*** Material supplied ***

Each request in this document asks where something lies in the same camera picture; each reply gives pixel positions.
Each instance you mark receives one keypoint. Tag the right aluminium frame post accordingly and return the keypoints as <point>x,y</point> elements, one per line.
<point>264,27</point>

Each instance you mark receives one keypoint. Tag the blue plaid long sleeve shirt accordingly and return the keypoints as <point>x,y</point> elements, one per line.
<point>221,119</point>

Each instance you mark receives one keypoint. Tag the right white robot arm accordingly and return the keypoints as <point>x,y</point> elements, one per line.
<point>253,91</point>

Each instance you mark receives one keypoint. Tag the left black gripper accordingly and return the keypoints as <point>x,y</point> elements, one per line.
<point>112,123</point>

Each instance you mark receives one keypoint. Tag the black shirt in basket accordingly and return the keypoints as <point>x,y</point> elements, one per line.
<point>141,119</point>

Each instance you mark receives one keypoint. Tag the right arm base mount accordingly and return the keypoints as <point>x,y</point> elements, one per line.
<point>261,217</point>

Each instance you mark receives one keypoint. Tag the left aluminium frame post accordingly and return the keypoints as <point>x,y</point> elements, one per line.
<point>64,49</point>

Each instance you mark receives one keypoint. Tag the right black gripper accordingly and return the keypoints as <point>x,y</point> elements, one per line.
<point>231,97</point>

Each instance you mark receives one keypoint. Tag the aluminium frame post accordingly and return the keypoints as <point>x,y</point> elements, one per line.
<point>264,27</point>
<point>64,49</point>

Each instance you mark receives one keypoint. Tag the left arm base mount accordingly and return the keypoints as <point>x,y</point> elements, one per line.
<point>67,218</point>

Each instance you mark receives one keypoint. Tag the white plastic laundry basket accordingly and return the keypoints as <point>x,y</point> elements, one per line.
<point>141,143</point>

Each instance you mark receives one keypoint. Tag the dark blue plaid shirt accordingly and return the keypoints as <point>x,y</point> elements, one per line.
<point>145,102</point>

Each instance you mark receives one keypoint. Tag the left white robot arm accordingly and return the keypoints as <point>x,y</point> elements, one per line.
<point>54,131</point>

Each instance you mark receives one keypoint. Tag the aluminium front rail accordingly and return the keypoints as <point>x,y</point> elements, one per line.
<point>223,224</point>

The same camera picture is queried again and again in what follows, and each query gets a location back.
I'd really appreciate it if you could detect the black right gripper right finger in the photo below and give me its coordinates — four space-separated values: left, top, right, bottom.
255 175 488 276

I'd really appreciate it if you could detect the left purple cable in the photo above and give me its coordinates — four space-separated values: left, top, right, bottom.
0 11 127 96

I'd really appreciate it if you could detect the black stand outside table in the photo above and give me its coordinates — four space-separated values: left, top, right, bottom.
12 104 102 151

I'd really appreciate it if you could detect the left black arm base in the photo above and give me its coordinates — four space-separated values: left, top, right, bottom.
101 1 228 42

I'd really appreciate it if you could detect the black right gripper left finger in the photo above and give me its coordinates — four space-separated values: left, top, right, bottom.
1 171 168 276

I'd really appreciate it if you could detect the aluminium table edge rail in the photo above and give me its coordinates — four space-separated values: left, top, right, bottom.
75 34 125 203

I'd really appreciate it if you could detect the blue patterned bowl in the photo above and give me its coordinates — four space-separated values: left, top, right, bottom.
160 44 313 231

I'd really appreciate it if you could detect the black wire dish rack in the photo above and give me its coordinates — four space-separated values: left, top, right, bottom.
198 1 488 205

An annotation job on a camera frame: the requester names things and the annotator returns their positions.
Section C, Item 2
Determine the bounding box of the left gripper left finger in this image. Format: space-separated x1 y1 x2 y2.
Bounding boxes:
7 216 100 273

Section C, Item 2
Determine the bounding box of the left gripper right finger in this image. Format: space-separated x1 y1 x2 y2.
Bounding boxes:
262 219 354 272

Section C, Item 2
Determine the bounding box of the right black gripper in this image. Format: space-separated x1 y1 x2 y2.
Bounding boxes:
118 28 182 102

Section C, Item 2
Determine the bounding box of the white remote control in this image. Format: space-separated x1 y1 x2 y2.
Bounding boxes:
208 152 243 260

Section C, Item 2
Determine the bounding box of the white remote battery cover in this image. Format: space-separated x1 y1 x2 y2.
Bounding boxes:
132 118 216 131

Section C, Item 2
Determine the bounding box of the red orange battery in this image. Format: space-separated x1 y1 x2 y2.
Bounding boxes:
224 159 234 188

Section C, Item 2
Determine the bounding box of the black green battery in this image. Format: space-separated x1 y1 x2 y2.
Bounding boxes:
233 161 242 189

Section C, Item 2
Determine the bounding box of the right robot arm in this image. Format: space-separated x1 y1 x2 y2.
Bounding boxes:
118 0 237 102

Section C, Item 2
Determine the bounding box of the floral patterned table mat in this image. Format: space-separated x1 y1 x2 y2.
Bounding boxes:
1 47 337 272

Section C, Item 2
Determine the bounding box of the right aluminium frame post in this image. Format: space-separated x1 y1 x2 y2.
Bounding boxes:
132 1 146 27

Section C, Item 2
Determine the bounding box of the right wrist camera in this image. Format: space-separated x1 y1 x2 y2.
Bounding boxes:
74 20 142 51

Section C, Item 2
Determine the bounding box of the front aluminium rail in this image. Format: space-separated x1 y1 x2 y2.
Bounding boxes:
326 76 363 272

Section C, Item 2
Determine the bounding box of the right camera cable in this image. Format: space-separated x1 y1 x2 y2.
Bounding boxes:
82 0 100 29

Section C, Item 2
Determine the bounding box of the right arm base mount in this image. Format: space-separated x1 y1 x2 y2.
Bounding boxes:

*** End of Material supplied ***

What to work on »
Every line that holds the string "basket" must be copied from the records above.

Task output »
Each instance you mark receives one keypoint. Tag the black shirt in basket accordingly and return the keypoints as <point>x,y</point> elements, one per line.
Each instance you mark receives one keypoint. Tag the white plastic laundry basket accordingly and return the keypoints as <point>x,y</point> elements, one per line.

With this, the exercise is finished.